The cases referred to leave no question open to controversy as to the jurisdiction of the court. They show that it has been the established doctrine upon this subject ever since the act of 1789 that, in all cases where original jurisdiction is given by the Constitution, this court has authority to exercise it without any further act of Congress to regulate its process or confer jurisdiction, and that the court may regulate and mould the process it uses in such manner as in its judgment will best promote the purposes of justice. And that it has also been settled that, where the State is a party, plaintiff or defendant, the Governor represents the State, and the suit may be, in form, a suit by him as Governor in behalf of the State, where the State is plaintiff, and he must be summoned or notified as the officer representing the State, where the State is defendant.
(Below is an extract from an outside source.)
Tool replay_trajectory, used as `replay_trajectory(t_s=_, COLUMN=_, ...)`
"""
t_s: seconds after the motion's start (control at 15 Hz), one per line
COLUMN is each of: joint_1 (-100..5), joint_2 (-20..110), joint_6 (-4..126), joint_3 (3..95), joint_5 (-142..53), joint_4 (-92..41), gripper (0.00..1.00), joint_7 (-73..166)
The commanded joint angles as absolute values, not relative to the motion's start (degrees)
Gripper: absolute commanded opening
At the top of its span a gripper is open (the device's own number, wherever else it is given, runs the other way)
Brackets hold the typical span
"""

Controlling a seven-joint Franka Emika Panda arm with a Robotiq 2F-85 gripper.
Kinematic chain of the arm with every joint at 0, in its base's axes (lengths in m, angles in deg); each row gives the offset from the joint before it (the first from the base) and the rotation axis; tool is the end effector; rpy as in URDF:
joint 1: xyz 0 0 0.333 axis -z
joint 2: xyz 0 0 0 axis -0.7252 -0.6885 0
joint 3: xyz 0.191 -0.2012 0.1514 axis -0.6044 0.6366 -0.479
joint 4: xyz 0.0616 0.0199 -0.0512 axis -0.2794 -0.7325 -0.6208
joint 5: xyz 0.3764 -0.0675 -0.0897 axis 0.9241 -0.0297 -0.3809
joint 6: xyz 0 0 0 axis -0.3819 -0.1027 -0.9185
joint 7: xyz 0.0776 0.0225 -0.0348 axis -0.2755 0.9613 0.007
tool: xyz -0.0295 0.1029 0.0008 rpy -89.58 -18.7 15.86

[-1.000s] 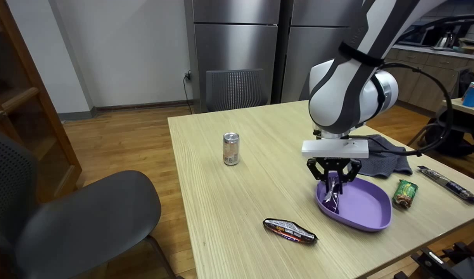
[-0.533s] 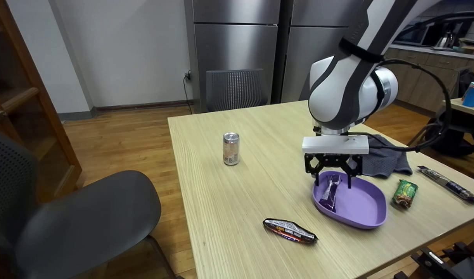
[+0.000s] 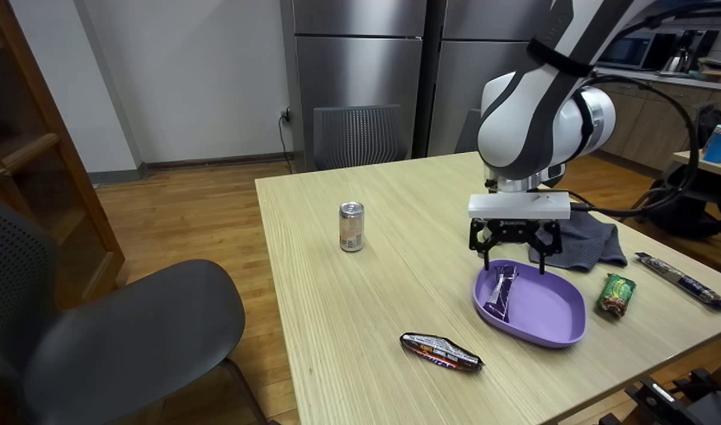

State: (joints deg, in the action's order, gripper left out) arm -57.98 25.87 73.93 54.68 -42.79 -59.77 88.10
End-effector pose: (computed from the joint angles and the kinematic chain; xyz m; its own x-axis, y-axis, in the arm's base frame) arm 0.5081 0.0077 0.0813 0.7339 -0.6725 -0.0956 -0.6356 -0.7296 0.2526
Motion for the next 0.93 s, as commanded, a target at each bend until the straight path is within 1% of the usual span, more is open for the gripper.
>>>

And further, that the writ of mandamus does not issue from or by any prerogative power, and is nothing more than the ordinary process of a court of justice, to which everyone is entitled, where it is the appropriate process for asserting the right he claims.

We may therefore dismiss the question of jurisdiction without further comment, as it is very clear that, if the right claimed by Kentucky can be enforced by judicial process, the proceeding by mandamus is the only mode in which the object can be accomplished.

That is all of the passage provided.